El tono que había usado, sus modales, sus palabras, le recordaban a Marjorie cómo hablaba su madre durante los dos días de pesadilla que habían vivido, y por una extraña peculiaridad de su carácter, eso le ayudó a recuperar la estabilidad. Su madre la había guardado y protegido. Se dio cuenta con súbita claridad de lo mucho que había dependido de su madre, y de que en cuanto se encontró librada a sus propios recursos voló de inmediato hacia Millicent para buscar un nuevo apoyo. No volvería a ocurrir nada semejante. Millicent, que la contemplaba, vio con sorpresa que la expresión de Marjorie se endurecía. El infantilismo, la estupidización, desaparecieron. Mediante una súbita transformación se convirtió, en pocos minutos, en la antigua Marjorie que siempre había conocido Millicent. Por primera vez desde el jueves, Marjorie pensaba con claridad, y se hallaba en completa posesión del control de sí misma.

—Yo no debería estar aquí —dijo Marjorie—. No es justo para ti. No tendrías que haberme dejado entrar.

Millicent se encogió de hombros.

—Yo me quedaría aquí todo el tiempo que pudiera, en tu lugar —dijo—. Aprovéchalo.

—Eres muy amable conmigo, Mili —dijo Marjorie—. Tendrías que haberles contado dónde estaba.

—Yo no podría hacer eso. Eres amiga mía.

Millicent no pudo evitar mirar inquisitivamente a Marjorie al hablar ahora. No sabía más de lo que había ocurrido que cualquier otra persona de la calle; los breves párrafos en los periódicos contaban muy poco. Nunca había oído hablar de George Ely. Habían ocurrido tantas cosas desde aquella trágica noche, solo unas pocas semanas antes, en que vio a Marjorie por última vez… Los párrafos del periódico le habían traído a la imaginación el retrato de dos mujeres furiosas y un joven amante, un drama sangriento en el cual tomaba parte un hacha. Cómo habían llegado a aquello era algo que no se podía ni imaginar, pero durante años había sospechado que Ted abusaba brutalmente de Marjorie. Pero ya hubiese recibido Ted lo que se merecía o no, era natural que Millicent ofreciese a Marjorie sin dudar la ayuda que estuviese en su poder; aquella mirada inquisitiva no implicaba otra cosa que una curiosidad comprensible. Marjorie lo observó también.

—¡Crees que lo hice yo! —dijo con voz aguda, alzando la voz un semitono.

—No, no lo creo.

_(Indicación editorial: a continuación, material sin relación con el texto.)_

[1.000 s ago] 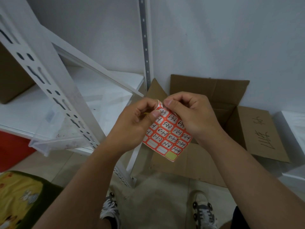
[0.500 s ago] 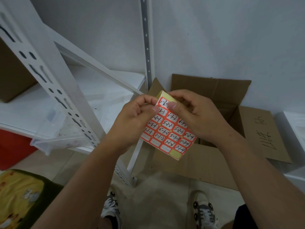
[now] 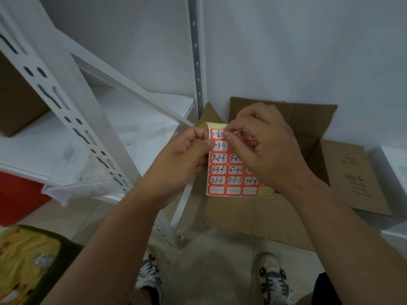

No podría creer semejante cosa —respondió Millicent, y luego, mirando el rostro cansado de Marjorie, dijo—: Cuéntame cómo pasó, si te apetece.

Para Marjorie fue un alivio hablar. Contó toda la historia, con todo su horror y su sufrimiento. A veces más rápido, a veces más despacio, pero Marjorie la contó toda. Los descubrimientos referentes a la muerte de Dot los vertió en unas pocas frases sin aliento. Vaciló y dudó cuando habló de George Ely, pero no tanto por vergüenza como porque ahora mismo le parecía que todo aquello no había ocurrido nunca. Le parecía imposible que alguna vez ella hubiese podido pasarle los brazos en torno al cuello y sentir sus besos. Su recuerdo le decía que sí, que lo había hecho, pero ella desconfiaba de su memoria. Era como si intentase recuperar los detalles de alguna novela que hubiese leído hacía mucho tiempo, y que al reconsiderarla no le sonase tan cierta como había pensado en una primera ocasión. Explicó con voz balbuceante aquella parte de la historia, sin pensar en excusarse.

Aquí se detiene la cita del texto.